Dan apa kata Ibu Pendeta Yemima Krey “Pak Presiden, Otonomi Khusus (Otsus) sudah gagal. UP4B juga sudah gagal. Jadi Indonesia sudah gagal urus Papua,”.
Oleh karena itu pendeta Hans Wanma katakan kepada SBY kita mesti dialog.
Inilah dua memori yang disampaikan kepada para generasi muda Papua yang hadir pada peluncuran lembaga penelitian Melanesia berbarengan peringatan hari lahir Domine Beny Giay.
Siapa itu pak Beny Giay, Socratez Yoman, S.P Morin, Ibu Yemima Krey, dan Pendeta Hans Wanma.
Sosok S.P Morin, di mata Karel Phil Erari mengenang waktu itu saat kami masih bersekolah di SMA. Kami naik truk ke Lapangan Mokmer di Biak untuk menyambut kedatangan perwakilan PBB di Tanah Papua, Fernando Ortisanz, sebelum dilakukan Pepera 1963 yang penuh muslihat dan rekayasa.
“Kami antre, begitu Ortisanz lewat tiba-tiba ada yang berteriak “give us at freedom” atau [terjemahan dalam bahasa Indonesia artinya beri kami kebebasan]. Itulah suara S.P Morin,” ucap Erari.
Karel Phil Erari melanjutkan waktu Domine Beny Giay wisuda di Amsterdam, Belanda saat itu dia berada di Jenewa, Swiss. “Saya telepon beliau [Beny Giay] my friend congratulations”.
Sebelum menyampaikan pesan, Phil Erari mengajak semua yang hadir memberikan tribute atau penghormatan dengan mengheningkan cipta sejenak kepada Bishop Desmon Tutu, yang meninggal pada 26 Desember 2021.
“Ya Tuhan di sore ini. Kami berkumpul di tempat ini menaikan doa syukur atas karya dari hambamu [Bishop Desmon Tutu] yang telah berhasil bersama almarhum Nelson Mandela dan sejumlah tokoh telah mengakhiri praktek apartheid di Afrika Selatan. Beliau meninggalkan seorang istri yang duduk di kursi roda. Kami berdoa buat semua yang telah dilakukan. Dalam nama Kristus kami mohon. Amin,”.
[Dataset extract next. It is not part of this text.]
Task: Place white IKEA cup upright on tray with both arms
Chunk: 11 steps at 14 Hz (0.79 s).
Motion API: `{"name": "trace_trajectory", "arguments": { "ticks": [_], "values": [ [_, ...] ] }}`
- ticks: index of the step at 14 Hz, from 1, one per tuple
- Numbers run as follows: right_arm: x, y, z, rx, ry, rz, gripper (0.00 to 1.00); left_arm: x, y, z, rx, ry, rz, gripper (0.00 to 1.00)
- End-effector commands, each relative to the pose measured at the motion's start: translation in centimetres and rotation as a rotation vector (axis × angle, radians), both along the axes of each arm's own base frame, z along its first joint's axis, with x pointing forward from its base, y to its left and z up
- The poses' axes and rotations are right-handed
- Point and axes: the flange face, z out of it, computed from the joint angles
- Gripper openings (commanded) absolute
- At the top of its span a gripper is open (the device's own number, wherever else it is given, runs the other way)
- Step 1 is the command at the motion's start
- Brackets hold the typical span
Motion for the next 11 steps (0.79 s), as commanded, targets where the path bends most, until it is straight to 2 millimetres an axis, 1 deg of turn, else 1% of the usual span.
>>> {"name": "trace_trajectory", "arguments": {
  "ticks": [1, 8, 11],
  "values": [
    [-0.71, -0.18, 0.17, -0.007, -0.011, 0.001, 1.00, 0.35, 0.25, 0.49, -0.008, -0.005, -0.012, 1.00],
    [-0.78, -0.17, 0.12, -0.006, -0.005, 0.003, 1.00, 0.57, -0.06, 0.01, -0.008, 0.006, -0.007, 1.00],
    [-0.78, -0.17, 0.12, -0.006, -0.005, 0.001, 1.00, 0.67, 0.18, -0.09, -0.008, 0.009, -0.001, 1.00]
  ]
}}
Phil Erari mengawali pesan dan mengatakan saudara sekalian saya ada ambil hadiah buat Beny Giay. Dua jenis buah yang bertumbuh di Papua. Nanti secara simbolis saya meminta beberapa orang ke depan untuk menerima buah-buah ini dan sebuah pohon mangga arum manis.
“Kenapa tanaman-tanaman ini saya pilih sebagai hadiah. Karena sesuai tradisi Yahudi kalau orang lahir kita tanam pohon. Kalau orang mati [meninggal] kita juga harus tanam pohon. Dalam setiap iven yang penting kita semua harus tanam pohon,” kata Phil Erari.
Oleh karena itu saya undang staf saya, teman saya, mitra saya Piter Wamea untuk ke depan angkat pohon dan undang pak Domine Beny Giay ke depan, naik ke atas panggung untuk diberikan atau menerima sebuah pohon, mangga arum manis untuk ditanam di rumah. “Dan kalau sudah berbuah jangan lupa kami ya,” ucap Erari sambil berkelakar.
“Mari Domine [Beny Giay] ajak Phil Erari. Tolong momen ini diabadikan video untuk Beny Giay yang lahir 67 tahun yang lalu,”.
Phil Erari melanjutkan ia sudah selesai mengabdi di PGI dan sudah kembali ke habitatnya GKI di Tanah Papua. “Saya akan membuka pusat studi Melanesia di Kampus Universitas Ottouw dan Geissler,” katanya.
“Pusat studi Melanesia yang berbasis budaya dan ekologi di Tanah Papua. Semua bahasa-bahasa di Papua secara khusus bahasa-bahasa utama seperti bahasa Byak, Waropen, Sentani, bahasa Mee, Asmat, maupun bahasa dari Sorong,” katanya penuh semangat.
Menurut Erari bahwa bahasa-bahasa ini akan diajar, baik gramatikal atau sesuai tata bahasa maupun vocabulary atau kosakatanya.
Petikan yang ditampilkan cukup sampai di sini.